Carried Where We Do Not Want to Go

A person looking at a narrow passage between two mountains and the words "Carried Where We Do Not Want to Go" describing the subject of the post.

Truly, truly, I say to you, when you were young, you used to dress yourself and walk wherever you wanted, but when you are old, you will stretch out your hands, and another will dress you and carry you where you do not want to go.” (This he said to show by what kind of death he was to glorify God.) And after saying this he said to him, “Follow me.”

 John 21:18

Sometimes we are carried where we do not want to go. 

No one wants to lose a child. No one wants to be let go from a job just before retirement. No one wants to discover a spouse is addicted to pornography.

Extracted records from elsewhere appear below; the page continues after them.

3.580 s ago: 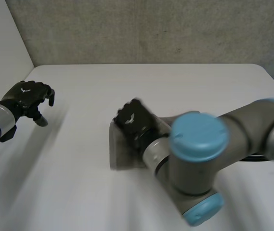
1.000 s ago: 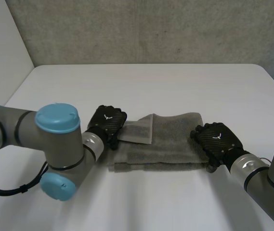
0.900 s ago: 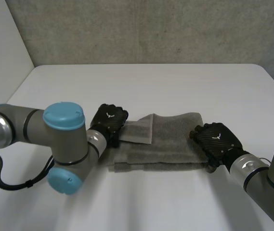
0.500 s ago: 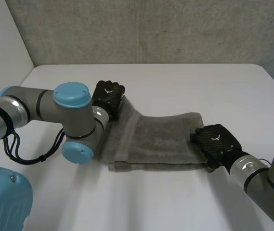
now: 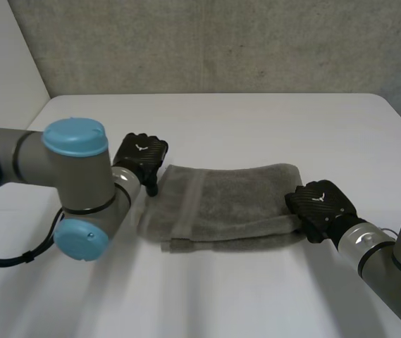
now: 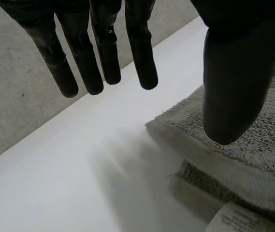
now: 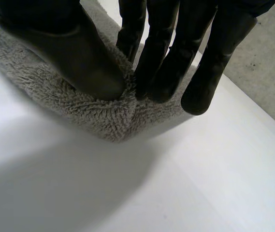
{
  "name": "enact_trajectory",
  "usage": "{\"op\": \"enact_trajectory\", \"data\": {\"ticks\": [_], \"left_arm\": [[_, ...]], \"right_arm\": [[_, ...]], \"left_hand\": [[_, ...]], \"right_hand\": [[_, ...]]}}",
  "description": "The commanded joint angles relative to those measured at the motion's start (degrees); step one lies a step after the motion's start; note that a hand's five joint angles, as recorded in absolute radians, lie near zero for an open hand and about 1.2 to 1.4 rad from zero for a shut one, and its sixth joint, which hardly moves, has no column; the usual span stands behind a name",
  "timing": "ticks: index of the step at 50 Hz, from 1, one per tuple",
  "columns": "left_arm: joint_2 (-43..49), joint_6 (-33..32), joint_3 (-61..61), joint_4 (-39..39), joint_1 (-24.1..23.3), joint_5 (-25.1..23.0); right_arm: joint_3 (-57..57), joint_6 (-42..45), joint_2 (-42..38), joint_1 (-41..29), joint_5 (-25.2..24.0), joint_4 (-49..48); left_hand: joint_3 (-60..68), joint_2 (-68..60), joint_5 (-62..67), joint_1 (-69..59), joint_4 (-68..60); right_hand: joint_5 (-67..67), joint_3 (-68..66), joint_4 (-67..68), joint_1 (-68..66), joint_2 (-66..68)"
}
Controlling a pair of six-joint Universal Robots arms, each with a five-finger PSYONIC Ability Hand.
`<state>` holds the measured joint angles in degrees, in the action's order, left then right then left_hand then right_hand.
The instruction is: Fold the towel.
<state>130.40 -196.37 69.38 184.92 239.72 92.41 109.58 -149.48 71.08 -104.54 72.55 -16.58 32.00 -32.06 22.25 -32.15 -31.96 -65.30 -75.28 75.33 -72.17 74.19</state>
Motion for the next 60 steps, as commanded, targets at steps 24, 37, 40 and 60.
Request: {"op": "enact_trajectory", "data": {"ticks": [24, 37, 40, 60], "left_arm": [[-18.1, 4.9, 8.4, 1.1, 9.1, -2.4], [-18.2, 5.3, 9.4, 1.2, 9.3, -4.1], [-18.2, 5.6, 8.9, 1.2, 9.2, -5.2], [-17.8, 19.2, 16.6, -0.4, 6.3, -10.9]], "right_arm": [[-47.8, 13.8, -21.4, -35.5, 3.4, 15.2], [-54.8, 10.5, -27.2, -37.0, 8.9, 23.4], [-52.6, 5.8, -22.3, -36.9, 8.7, 23.4], [-43.2, -25.8, -12.0, -24.6, 9.9, 23.8]], "left_hand": [[-0.9, 1.0, -1.2, 1.1, 0.9], [-1.3, 1.3, -1.5, 1.4, 1.2], [-1.4, 1.5, -1.7, 1.6, 1.4], [-9.1, 9.2, -9.4, 9.3, 9.1]], "right_hand": [[-4.7, -4.7, 4.7, -7.8, 5.8], [65.3, 65.3, -65.3, 62.2, -64.2], [65.3, 65.3, -65.3, 62.2, -64.2], [65.3, 65.3, -65.3, 62.2, -64.2]]}}
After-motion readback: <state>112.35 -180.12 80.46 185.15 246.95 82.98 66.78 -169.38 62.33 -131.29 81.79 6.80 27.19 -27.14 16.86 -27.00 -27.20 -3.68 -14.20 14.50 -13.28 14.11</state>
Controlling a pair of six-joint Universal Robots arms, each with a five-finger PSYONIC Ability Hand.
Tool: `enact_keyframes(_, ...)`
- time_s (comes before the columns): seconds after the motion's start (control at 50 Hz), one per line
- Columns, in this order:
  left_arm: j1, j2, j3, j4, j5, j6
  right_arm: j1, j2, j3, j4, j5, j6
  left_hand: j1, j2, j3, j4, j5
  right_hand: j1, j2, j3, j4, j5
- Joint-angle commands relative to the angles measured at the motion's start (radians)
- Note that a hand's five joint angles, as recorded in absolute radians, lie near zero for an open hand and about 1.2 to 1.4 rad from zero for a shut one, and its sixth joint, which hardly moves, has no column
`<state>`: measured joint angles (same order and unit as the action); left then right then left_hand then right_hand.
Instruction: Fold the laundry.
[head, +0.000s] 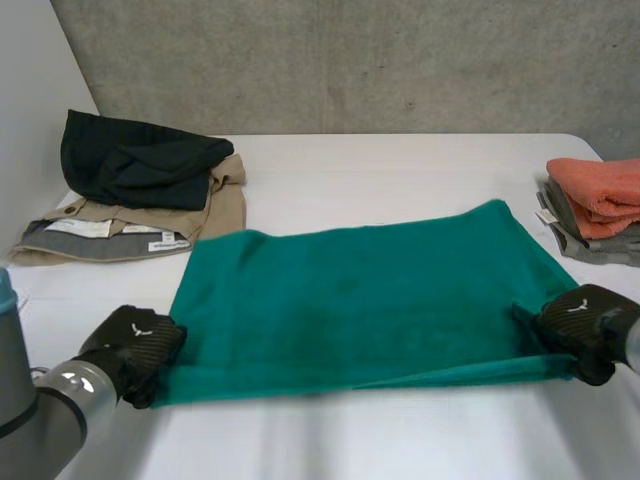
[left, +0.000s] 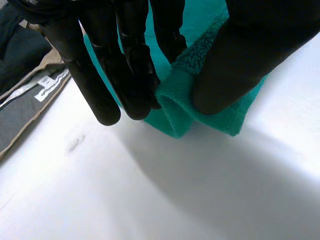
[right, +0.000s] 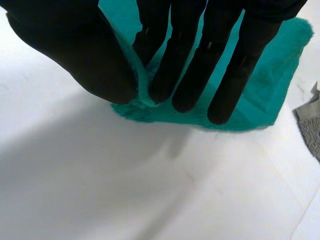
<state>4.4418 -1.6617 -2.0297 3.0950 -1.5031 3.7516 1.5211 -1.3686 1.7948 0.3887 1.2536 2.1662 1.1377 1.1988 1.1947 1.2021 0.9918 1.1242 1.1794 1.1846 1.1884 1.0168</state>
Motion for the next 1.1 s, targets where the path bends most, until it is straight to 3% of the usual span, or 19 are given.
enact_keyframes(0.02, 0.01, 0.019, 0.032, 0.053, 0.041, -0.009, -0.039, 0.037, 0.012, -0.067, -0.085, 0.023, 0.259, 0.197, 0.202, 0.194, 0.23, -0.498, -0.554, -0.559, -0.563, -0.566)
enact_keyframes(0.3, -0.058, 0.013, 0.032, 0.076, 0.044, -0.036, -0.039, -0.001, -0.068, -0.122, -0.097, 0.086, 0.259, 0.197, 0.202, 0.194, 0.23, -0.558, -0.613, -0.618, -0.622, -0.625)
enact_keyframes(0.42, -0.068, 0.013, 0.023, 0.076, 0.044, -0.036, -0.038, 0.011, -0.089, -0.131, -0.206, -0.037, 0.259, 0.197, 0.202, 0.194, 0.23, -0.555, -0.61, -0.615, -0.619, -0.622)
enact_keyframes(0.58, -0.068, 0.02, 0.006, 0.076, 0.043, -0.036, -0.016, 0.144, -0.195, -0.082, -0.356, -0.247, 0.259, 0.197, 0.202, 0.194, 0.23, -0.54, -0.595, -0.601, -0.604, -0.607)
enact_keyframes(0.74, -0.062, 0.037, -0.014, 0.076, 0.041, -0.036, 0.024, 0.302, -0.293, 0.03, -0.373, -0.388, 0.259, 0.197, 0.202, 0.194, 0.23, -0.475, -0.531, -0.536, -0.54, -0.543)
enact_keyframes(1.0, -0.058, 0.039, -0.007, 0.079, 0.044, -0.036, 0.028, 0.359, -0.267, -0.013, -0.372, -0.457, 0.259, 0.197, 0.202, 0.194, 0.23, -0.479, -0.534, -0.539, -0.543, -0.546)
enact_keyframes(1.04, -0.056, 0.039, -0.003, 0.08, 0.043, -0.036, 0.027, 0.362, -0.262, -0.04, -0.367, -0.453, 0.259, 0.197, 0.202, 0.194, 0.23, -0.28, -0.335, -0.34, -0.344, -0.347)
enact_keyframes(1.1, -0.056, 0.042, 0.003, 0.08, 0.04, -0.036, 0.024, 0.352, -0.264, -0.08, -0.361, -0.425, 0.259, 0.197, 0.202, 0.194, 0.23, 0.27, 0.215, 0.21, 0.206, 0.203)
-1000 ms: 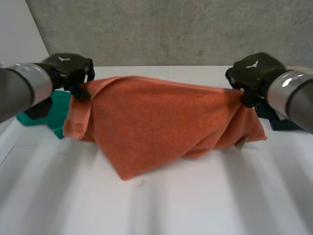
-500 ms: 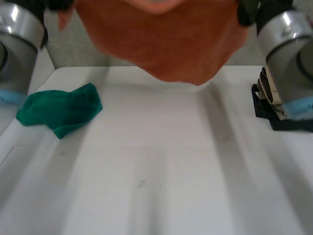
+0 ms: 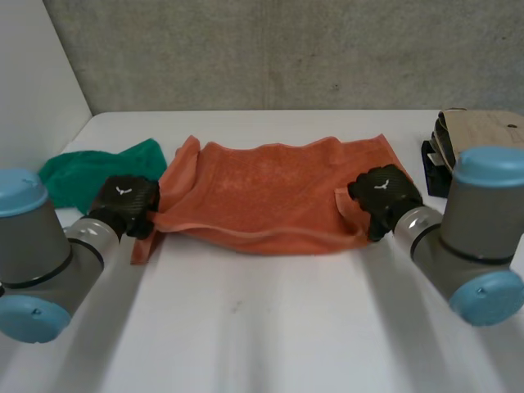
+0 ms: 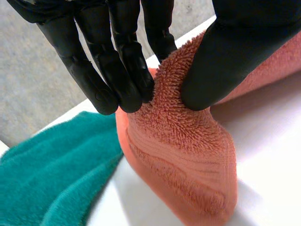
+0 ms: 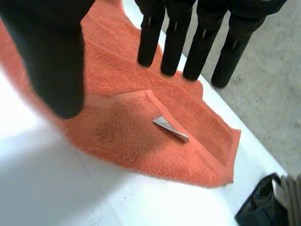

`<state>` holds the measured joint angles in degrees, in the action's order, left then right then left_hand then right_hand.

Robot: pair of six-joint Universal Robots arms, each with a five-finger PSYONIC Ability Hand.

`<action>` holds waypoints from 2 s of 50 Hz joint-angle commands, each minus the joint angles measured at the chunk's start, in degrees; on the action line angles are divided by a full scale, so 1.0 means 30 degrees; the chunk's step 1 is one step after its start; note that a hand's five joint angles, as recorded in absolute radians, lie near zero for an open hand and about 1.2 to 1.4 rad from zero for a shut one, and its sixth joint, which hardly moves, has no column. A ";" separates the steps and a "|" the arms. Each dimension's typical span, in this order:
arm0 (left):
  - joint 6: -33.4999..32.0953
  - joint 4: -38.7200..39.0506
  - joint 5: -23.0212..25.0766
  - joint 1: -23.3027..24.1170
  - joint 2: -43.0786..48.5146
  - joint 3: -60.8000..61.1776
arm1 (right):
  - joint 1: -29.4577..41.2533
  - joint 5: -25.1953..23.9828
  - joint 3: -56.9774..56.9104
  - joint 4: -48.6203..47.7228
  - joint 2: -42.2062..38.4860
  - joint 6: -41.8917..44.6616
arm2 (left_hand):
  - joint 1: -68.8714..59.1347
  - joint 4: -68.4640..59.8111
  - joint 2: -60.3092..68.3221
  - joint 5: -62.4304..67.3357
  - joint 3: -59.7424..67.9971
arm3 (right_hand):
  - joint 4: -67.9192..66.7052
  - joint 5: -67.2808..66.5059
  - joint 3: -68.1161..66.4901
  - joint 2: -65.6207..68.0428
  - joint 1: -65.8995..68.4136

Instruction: Fold the laundry.

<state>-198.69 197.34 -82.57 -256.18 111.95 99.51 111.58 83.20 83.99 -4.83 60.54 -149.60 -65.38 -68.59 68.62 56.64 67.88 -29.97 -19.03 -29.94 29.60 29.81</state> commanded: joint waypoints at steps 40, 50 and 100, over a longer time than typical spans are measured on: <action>0.0196 -0.0183 0.1655 -0.0565 -0.3246 0.1373 | -0.1948 -0.7256 -1.9498 0.9636 -1.2325 0.7678 | -0.4875 -0.3804 0.3793 0.4453 0.4039 | -0.0408 -0.0722 -0.0418 0.0532 0.0462; 0.0283 -0.0183 0.1567 -0.0447 -0.3275 0.1167 | -0.1860 -0.7344 -2.0906 0.9666 -1.3762 0.7737 | -0.4875 -0.3804 0.3793 0.4453 0.4039 | -0.4161 -0.4475 -0.4170 0.4285 0.4215; -0.6806 -1.2957 0.1451 -0.1327 -0.3220 -0.0146 | -0.5054 -0.1338 -0.2888 1.3773 0.0799 0.8268 | -0.4875 -0.3804 0.3793 0.4453 0.4039 | -1.6676 -1.6990 -1.6686 1.6800 1.6730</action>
<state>-215.79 157.55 -77.21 -261.06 96.44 104.17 95.65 78.96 76.26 45.51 65.10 -119.92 -65.38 -68.60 68.62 56.64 67.88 -68.53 -55.84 -68.09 67.33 63.79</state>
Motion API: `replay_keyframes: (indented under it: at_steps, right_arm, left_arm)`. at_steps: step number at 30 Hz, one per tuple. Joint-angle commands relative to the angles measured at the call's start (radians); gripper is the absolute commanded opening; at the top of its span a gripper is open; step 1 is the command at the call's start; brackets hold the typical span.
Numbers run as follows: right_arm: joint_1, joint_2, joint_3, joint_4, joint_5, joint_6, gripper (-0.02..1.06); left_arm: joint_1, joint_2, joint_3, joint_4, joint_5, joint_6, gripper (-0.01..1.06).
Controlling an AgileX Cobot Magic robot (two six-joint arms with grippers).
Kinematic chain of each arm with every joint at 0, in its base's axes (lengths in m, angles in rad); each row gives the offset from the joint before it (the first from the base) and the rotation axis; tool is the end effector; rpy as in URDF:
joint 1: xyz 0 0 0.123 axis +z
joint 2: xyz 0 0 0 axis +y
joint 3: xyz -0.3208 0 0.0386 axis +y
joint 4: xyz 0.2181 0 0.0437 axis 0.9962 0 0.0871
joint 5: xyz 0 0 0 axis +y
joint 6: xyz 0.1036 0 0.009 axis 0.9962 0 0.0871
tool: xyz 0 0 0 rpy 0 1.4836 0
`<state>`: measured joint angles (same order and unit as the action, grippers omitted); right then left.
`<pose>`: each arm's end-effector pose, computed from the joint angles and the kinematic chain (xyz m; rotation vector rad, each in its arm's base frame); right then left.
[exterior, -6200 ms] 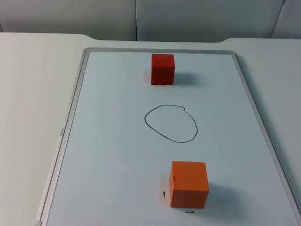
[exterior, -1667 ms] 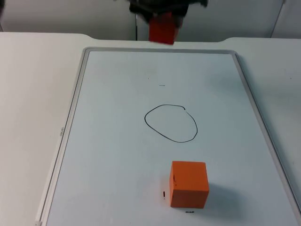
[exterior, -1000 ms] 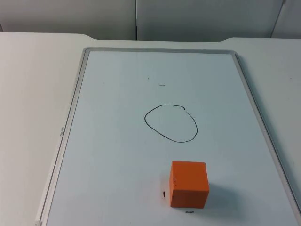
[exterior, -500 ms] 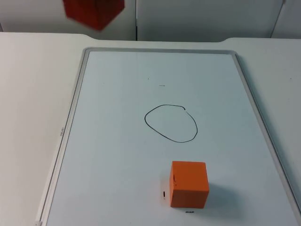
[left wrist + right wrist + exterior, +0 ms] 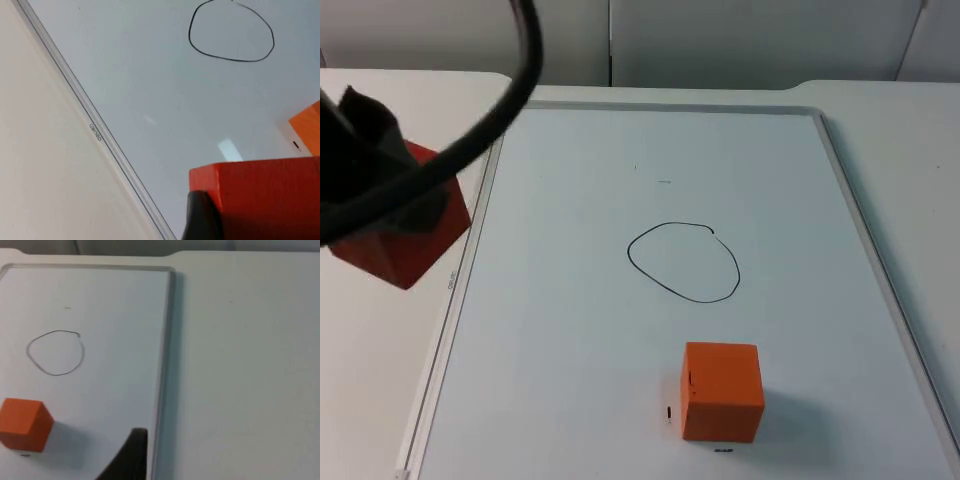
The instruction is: Pick up one cube with the left hand and another cube with the right hand. First place the cube in the right hand at the target position, then stack the cube in the left hand on top.
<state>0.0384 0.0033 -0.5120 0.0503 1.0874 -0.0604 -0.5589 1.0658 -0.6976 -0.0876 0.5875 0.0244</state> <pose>-0.0600 0.0023 0.2580 -0.1052 2.0589 0.0468 0.1372 -0.0918 0.3055 0.6431 2.3785 -0.3277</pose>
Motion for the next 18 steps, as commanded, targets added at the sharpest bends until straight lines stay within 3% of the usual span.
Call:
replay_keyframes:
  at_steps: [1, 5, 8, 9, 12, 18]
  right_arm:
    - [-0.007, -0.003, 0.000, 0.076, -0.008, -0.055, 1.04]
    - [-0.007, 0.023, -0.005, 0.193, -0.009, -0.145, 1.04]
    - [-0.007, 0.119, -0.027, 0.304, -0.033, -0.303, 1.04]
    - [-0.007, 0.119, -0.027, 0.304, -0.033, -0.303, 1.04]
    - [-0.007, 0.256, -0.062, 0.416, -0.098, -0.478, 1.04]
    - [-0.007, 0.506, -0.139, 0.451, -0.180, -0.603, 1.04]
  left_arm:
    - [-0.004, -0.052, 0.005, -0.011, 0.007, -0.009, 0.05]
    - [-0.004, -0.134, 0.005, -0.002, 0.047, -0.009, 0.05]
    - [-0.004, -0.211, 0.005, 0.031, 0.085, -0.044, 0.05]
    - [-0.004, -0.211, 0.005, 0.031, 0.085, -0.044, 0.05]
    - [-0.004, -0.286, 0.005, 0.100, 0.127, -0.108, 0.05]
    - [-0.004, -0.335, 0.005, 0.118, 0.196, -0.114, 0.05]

No one wants to be forced out of home and country due to war. 

No one wants to be carried where they do not want to go.

Just before Jesus speaks these words to Peter in John 21:18, He reinstates him. Peter, Jesus’ headstrong, passionate, self-appointed bodyguard, had ghosted the Lord in the last hours of His life. But on this miraculous morning, Jesus forgives Peter and commissions him to care for the people Jesus loves.

Without reservation, Jesus promptly and fully discloses the cost: nothing less than death.

In mercy, Jesus prepares Peter. Yes, this new stage of life would strip Peter of rights he once took for granted. He would be carried where he did not want to go. But Peter’s death would glorify God. 

We aren’t all prepared for the phone call in the middle of the night. The news that stops the blood in our veins and paralyzes us with fear. The curtain that falls over our future in an instant.

But because of Jesus’ mercy, we are prepared for anything that comes. 

Behold the contradictory, now and not yet, tension of the kingdom of God. We are not prepared, but we are prepared. We and Peter share the same hope. Hope is a Person, and He has prepared the way for us.

Jesus was not asking Peter to do something He Himself had not done. The Son of Man was carried upon a cross where He did not want to go, yet He yielded His will to His Father’s (see Luke 22:42-44). His death and resurrection glorified God and made salvation possible for all.

On the cross, Jesus disclosed the consummate cost of love: nothing less than death. Now He discloses the unabridged truth to Peter.

Simon, son of John, do you love me?

Repeated three times, the question progressively exposes Peter.

By the third time, his feelings are hurt. Peter’s thinking, like all of ours, was limited. He is still thinking about himself, not quite grasping the enormity, the eternity of Jesus’ question and His commission. But even in this, Hope stands before him. The resurrected Lord, whose thoughts are higher than human thoughts, whose ways are higher than human ways, the One who knows the plans He has for all of us, the One who does exceedingly abundantly more than we can ask or imagine, is talking to Peter. And He speaks to us today.

Feed my sheep. Truly, truly, I say unto you, when you were young, you used to dress yourself and walk wherever you wanted, but when you are old, you will stretch out your hands, and another will dress you and carry you where you do not want to go.” (This he said to show by what kind of death he was to glorify God.) And after saying this he said to him, “Follow me.”

John 21:17b-19

Physical death makes up a relatively small percentage of the deaths died for God’s glory. We will all indeed die one day, but between today and that day we die a thousand deaths to self if we love Jesus and want to obey His command to love others. 

The unabridged cost of love is nothing less than death. Death to ourselves, our plans, our control, our limited ways of thinking. Death to our limited love.

After dropping this bombshell on an astonished Peter, Jesus instructs him what to do about it.

Follow me.

It’s a strange and exquisite truth that we can follow Jesus even when we are carried where we do not want to go. #trust Click To Tweet

We can be carried, yet follow.

Are you being carried somewhere you do not want to go today? It’s possible that this very unwanted thing will set you free from your limited loving and expand your capacity to love others beyond your imagination. It’s certain that if you follow Jesus even in this unwanted thing, God will be glorified.

Follow Him even as you’re carried where you do not want to go, dear pilgrim.

Lord, I will trust You when I am carried where I do not want to go. May your will be done, to your great glory. Amen.